EXERCISE AIM | Restate all of the entries exactly, dropping any pictures they hold.

RECORDS |
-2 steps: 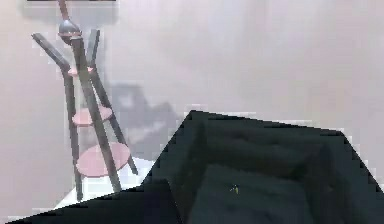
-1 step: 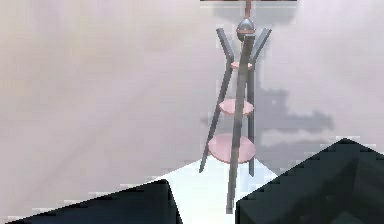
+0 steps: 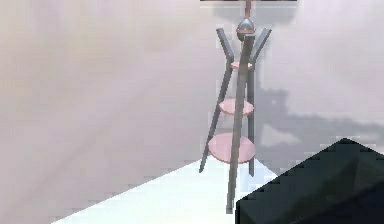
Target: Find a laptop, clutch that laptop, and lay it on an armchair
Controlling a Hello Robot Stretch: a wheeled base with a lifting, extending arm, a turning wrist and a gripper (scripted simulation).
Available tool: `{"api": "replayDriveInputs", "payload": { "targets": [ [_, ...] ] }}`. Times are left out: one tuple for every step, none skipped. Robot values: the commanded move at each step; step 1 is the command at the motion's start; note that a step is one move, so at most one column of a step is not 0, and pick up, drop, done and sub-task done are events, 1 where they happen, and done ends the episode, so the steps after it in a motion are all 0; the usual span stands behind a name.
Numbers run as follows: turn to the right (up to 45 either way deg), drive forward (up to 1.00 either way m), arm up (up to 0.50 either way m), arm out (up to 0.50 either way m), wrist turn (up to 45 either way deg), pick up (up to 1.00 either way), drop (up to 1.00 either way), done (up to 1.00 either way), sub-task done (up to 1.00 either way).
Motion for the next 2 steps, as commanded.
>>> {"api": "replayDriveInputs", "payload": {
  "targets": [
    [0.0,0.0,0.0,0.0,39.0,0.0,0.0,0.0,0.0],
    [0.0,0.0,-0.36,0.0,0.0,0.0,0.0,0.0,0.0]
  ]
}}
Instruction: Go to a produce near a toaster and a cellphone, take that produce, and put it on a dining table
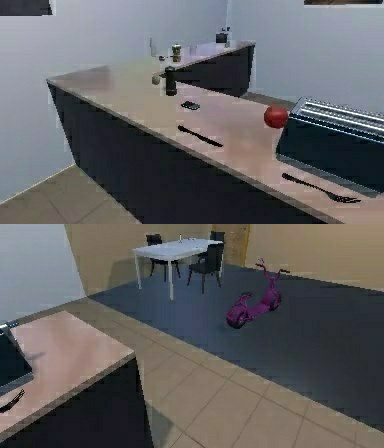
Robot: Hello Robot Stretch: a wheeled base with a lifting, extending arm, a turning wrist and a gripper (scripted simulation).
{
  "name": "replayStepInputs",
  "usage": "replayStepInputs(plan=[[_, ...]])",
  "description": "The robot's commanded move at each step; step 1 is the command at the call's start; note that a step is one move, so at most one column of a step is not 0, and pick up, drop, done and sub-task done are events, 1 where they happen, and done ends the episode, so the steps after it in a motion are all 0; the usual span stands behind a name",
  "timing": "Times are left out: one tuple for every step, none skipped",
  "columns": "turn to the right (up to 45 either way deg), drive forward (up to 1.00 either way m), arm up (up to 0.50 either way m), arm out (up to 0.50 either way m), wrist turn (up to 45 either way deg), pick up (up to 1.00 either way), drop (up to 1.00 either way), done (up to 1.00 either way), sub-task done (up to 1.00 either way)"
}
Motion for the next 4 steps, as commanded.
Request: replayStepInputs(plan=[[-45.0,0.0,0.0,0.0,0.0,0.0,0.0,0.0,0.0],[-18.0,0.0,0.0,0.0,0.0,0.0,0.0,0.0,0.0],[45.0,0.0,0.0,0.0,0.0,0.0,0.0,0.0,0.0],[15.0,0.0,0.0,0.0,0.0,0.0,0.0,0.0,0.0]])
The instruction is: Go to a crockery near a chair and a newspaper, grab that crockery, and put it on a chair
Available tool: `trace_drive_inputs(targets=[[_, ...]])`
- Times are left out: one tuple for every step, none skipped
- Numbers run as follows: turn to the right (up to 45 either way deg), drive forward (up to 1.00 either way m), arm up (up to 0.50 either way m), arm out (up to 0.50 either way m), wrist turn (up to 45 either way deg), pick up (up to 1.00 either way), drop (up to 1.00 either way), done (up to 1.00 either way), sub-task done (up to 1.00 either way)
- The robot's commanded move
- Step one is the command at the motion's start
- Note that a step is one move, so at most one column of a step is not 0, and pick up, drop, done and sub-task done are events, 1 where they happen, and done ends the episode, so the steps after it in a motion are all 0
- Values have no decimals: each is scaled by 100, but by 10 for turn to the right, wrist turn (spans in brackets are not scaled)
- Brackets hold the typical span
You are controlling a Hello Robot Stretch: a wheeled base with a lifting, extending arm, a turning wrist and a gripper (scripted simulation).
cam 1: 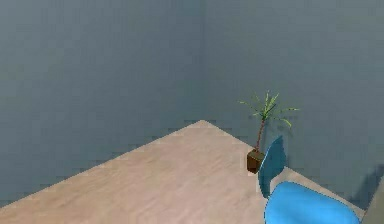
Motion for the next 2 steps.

EXERCISE RESPONSE |
-2 steps: 
-1 step: 
+0 steps: 
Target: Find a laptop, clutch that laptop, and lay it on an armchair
Controlling a Hello Robot Stretch: a wheeled base with a lifting, extending arm, a turning wrist and a gripper (scripted simulation).
Available tool: `{"api": "replayDriveInputs", "payload": { "targets": [ [_, ...] ] }}`. Times are left out: one tuple for every step, none skipped. Robot values: the commanded move at each step; step 1 is the command at the motion's start; note that a step is one move, so at most one column of a step is not 0, and pick up, drop, done and sub-task done are events, 1 where they happen, and done ends the episode, so the steps after it in a motion are all 0; the usual span stands behind a name.
Numbers run as follows: turn to the right (up to 45 either way deg), drive forward (up to 1.00 either way m), arm up (up to 0.50 either way m), arm out (up to 0.50 either way m), wrist turn (up to 45 either way deg), pick up (up to 1.00 either way), drop (up to 1.00 either way), done (up to 1.00 either way), sub-task done (up to 1.00 either way).
Motion for the next 2 steps, as commanded.
>>> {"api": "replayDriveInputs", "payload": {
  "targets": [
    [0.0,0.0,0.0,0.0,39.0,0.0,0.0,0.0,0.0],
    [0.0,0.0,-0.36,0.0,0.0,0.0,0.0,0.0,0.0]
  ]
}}
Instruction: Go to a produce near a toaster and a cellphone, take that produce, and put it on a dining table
Robot: Hello Robot Stretch: a wheeled base with a lifting, extending arm, a turning wrist and a gripper (scripted simulation).
{
  "name": "replayStepInputs",
  "usage": "replayStepInputs(plan=[[_, ...]])",
  "description": "The robot's commanded move at each step; step 1 is the command at the call's start; note that a step is one move, so at most one column of a step is not 0, and pick up, drop, done and sub-task done are events, 1 where they happen, and done ends the episode, so the steps after it in a motion are all 0; the usual span stands behind a name",
  "timing": "Times are left out: one tuple for every step, none skipped",
  "columns": "turn to the right (up to 45 either way deg), drive forward (up to 1.00 either way m), arm up (up to 0.50 either way m), arm out (up to 0.50 either way m), wrist turn (up to 45 either way deg), pick up (up to 1.00 either way), drop (up to 1.00 either way), done (up to 1.00 either way), sub-task done (up to 1.00 either way)"
}
Motion for the next 4 steps, as commanded.
Request: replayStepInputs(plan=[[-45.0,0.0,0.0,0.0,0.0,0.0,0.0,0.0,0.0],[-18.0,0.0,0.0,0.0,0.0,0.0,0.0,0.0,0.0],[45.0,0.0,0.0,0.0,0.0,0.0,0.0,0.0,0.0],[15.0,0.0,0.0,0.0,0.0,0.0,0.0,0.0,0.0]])
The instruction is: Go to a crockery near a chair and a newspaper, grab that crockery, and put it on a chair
Available tool: `trace_drive_inputs(targets=[[_, ...]])`
- Times are left out: one tuple for every step, none skipped
- Numbers run as follows: turn to the right (up to 45 either way deg), drive forward (up to 1.00 either way m), arm up (up to 0.50 either way m), arm out (up to 0.50 either way m), wrist turn (up to 45 either way deg), pick up (up to 1.00 either way), drop (up to 1.00 either way), done (up to 1.00 either way), sub-task done (up to 1.00 either way)
- The robot's commanded move
- Step one is the command at the motion's start
- Note that a step is one move, so at most one column of a step is not 0, and pick up, drop, done and sub-task done are events, 1 where they happen, and done ends the episode, so the steps after it in a motion are all 0
- Values have no decimals: each is scaled by 100, but by 10 for turn to the right, wrist turn (spans in brackets are not scaled)
- Brackets hold the typical span
You are controlling a Hello Robot Stretch: a wheeled base with a lifting, extending arm, a turning wrist and a gripper (scripted simulation).
cam 1: 
Motion for the next 2 steps.

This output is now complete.